I keep an eye out for these things, and I don't think I could pick up on that. The details:
The advice? Use a card with a chip if at all possible - the skimmer just grabs the magnetic swipe data - if you use the chip, it won't get anything.Recent local news stories about credit card skimmers found in self-checkout lanes at some Walmart locations reminds me of a criminal sales pitch I saw recently for overlay skimmers made specifically for the very same card terminals.Much like the skimmers found at some Safeway locations earlier this year, the skimming device pictured below was designed to be installed in the blink of an eye at self-checkout lanes — as in recent incidents at Walmart stores in Fredericksburg, Va. and Fort Wright, Ky. In these attacks, the skimmers were made to piggyback on card readers sold by payment solutions company Ingenico.
Walmart last year began asking customers with more secure chip-enabled cards to dip the chip instead of swipe the stripe. Chip-based cards are more expensive and difficult for thieves to counterfeit, and they can help mitigate the threat from most modern card-skimming methods that read the cardholder data in plain text from the card’s magnetic stripe. Those include malicious software at the point-of-sale terminal, as well as physical skimmers placed over card readers at self-checkout lanes.Let's be careful out there.
7 comments:
And this is why I won't use the card readers on the parking meters here. If they can put a skimmer on a checkout in a well lit store within sight of who knows how many people without getting caught, how hard would it be to do it to a parking meter at 3am on an empty street?
Just how far away can the card chip be read? By someone who knows what they're doing.
I suspect the chip cards are FAR less secure than the magnetic stripe. To read the stripe, you actually must have the card OUT of your wallet and attempt to use it. If the chips are RF, it never has to leave your wallet.
The chips do not, AFAIK, have any RF capability. They require physical contact. That funky divided metallic square on the front of the card is the connection point.
Even if it could be read remotely, it would be more secure, since the number it generates is a unique, single-use transaction code, not the actual card number.

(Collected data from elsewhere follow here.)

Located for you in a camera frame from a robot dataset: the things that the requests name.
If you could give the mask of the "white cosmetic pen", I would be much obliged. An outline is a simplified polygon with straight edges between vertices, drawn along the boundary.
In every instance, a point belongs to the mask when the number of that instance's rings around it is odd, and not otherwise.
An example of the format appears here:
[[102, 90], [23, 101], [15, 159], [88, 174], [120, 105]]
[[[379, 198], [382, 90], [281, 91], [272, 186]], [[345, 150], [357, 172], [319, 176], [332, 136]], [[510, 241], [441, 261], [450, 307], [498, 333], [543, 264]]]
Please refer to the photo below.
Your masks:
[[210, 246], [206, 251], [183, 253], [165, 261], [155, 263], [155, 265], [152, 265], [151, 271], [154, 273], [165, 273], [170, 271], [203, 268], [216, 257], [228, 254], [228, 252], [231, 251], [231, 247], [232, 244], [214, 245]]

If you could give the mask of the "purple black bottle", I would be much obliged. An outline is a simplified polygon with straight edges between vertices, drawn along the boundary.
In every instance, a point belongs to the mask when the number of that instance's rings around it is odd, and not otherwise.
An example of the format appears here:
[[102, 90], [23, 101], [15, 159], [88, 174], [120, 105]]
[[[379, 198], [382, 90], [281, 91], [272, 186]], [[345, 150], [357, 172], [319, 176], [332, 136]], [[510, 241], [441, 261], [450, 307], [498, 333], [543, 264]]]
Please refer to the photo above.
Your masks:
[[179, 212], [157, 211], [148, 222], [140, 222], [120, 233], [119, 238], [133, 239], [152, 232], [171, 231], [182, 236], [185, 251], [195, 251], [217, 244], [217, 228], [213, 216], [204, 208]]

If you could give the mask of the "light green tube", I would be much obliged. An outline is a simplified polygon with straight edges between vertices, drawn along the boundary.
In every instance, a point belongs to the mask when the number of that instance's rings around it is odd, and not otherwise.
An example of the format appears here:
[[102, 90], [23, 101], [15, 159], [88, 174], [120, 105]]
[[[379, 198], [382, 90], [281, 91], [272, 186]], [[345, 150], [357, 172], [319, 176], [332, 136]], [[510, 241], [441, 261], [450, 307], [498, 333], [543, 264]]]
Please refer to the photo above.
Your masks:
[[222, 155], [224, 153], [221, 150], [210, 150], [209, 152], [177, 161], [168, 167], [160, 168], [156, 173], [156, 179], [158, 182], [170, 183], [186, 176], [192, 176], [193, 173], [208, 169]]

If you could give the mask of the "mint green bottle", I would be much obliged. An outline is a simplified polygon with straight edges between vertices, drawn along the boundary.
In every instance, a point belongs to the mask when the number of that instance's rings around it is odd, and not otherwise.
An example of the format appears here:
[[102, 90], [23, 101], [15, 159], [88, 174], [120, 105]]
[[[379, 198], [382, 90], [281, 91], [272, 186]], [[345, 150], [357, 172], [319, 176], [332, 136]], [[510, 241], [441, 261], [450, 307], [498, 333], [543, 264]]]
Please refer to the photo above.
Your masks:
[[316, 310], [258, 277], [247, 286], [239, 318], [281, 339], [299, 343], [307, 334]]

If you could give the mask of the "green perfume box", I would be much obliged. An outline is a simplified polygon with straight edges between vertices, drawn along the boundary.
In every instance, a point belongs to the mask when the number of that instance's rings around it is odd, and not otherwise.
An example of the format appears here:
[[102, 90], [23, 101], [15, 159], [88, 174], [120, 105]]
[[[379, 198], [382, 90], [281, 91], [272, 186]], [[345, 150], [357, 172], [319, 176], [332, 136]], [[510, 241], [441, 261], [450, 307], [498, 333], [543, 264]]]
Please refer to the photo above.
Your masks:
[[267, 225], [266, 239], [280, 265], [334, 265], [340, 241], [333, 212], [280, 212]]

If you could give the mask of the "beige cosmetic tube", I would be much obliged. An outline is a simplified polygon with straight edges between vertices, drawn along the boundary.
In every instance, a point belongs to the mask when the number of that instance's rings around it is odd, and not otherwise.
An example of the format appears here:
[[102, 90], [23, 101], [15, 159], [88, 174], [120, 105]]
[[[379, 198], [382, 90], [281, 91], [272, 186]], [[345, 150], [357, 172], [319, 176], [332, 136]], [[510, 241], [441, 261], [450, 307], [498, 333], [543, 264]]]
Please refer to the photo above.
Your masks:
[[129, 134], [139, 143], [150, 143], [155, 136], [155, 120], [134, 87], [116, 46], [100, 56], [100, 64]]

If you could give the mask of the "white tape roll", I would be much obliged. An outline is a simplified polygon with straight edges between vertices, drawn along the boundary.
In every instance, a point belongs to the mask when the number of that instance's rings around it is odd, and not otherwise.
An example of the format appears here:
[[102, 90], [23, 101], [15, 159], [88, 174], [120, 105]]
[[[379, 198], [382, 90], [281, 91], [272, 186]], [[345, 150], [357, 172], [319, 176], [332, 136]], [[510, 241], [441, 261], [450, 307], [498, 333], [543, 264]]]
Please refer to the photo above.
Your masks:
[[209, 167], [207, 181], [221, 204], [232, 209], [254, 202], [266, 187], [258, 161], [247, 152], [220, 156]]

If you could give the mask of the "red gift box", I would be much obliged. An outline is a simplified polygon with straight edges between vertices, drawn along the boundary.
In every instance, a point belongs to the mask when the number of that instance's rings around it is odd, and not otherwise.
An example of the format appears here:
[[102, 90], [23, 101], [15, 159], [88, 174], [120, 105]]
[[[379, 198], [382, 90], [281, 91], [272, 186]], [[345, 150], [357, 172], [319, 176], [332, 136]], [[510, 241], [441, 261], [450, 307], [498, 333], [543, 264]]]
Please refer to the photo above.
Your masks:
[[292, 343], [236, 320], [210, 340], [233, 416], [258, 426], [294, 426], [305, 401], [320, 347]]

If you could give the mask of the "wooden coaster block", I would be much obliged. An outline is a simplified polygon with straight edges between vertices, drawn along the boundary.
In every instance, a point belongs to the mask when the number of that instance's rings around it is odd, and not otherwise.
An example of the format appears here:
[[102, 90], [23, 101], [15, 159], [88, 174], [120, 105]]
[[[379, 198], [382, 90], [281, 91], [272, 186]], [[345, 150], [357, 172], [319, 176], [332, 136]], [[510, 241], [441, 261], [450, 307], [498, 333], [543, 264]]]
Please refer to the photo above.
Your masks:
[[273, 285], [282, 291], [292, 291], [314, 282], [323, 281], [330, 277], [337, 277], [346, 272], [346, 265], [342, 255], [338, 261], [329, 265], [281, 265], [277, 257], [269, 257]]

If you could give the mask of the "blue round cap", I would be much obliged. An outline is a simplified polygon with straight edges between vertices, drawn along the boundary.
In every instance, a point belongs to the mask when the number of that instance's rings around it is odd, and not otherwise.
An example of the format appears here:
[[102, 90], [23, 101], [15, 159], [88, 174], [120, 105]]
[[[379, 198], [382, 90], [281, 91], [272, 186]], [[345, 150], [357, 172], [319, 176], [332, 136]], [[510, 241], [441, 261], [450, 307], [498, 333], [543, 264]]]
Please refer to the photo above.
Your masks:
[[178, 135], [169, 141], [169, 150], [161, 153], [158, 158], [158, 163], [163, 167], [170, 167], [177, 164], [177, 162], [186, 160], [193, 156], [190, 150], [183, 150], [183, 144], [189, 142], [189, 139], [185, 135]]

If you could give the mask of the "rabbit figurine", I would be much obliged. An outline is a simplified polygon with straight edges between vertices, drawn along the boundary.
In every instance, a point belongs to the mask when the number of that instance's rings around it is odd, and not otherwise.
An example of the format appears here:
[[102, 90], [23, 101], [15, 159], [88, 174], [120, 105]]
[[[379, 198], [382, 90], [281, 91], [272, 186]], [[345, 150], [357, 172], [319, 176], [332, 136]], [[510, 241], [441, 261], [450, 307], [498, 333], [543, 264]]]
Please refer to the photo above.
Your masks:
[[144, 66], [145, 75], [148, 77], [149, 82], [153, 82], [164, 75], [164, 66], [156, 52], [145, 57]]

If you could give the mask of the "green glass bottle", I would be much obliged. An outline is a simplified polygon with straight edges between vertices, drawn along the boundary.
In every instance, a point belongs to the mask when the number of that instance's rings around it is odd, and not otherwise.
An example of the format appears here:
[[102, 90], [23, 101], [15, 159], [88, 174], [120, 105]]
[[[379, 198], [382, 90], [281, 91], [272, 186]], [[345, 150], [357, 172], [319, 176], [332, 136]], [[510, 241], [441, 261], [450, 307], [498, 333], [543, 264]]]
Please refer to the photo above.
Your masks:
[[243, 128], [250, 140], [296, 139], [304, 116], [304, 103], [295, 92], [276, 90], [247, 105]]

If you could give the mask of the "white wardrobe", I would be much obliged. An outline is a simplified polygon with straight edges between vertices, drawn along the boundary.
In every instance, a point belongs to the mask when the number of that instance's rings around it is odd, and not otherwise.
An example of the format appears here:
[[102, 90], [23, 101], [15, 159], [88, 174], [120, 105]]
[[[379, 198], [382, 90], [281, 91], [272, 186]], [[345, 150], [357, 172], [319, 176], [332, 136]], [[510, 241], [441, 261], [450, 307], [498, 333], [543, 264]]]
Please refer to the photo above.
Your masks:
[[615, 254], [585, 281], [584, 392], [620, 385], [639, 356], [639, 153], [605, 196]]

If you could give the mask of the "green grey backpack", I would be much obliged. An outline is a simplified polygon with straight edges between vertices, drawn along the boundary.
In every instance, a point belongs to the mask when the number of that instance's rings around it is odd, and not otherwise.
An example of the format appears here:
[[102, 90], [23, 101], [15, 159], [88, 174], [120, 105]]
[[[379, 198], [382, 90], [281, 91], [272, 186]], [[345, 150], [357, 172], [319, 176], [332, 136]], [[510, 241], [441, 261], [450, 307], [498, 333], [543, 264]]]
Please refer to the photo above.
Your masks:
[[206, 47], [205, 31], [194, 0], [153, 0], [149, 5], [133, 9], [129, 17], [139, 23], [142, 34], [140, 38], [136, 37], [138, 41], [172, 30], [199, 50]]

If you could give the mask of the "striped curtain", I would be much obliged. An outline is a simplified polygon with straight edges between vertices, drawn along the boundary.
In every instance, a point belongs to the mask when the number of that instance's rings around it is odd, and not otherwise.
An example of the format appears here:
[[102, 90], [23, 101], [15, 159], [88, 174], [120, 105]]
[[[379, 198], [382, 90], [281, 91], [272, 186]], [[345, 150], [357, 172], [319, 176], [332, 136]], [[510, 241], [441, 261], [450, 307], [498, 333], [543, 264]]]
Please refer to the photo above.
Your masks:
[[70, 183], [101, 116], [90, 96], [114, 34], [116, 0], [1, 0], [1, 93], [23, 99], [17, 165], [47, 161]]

More here - http://www.creditcards.com/credit-card-news/emv-faq-chip-cards-answers-1264.php
Jake is correct - the chips are not RFID, and have to be physically inserted into the reader. The skimmer doesn't have a chip reader, and there's a pass-through slot so the card bypasses the skimmer and is read directly by the real reader (according to the article).
Everything that I hear is that chip cards are MUCH more secure than mag stripe ones.
I still prefer to just use cash... sigh
Chips are a PITA that slow the transaction down. How about we actually prosecute people using the skimmers and make retail liable for letting the devices be installed in their facilities. Anybody want to bet what percentage of skimmer users are store employees.
I've seen security camera video showing the crooks installing the scanners. I guess wal-mart has no employee qualified to watch the video in real-time, and no one qualified to do a take-down on the crooks then and there? Or at the very least, remove the scanners immediately they are installed?
This bugs me because wal-mart is about the only grocery option for me short of an hour's round trip drive, and I prefer not to carry wads of cash. And of course, this can happen anywhere: I think I got my number stolen from a gas pump skimmer while traveling. (And neither the visa nor mastercard I happen to have has gone to chip yet).
And I agree: the chip slows stuff down a good bit, and given wal-mart's tendency to have the bare minimum of cash registers open, this will just slow things down more.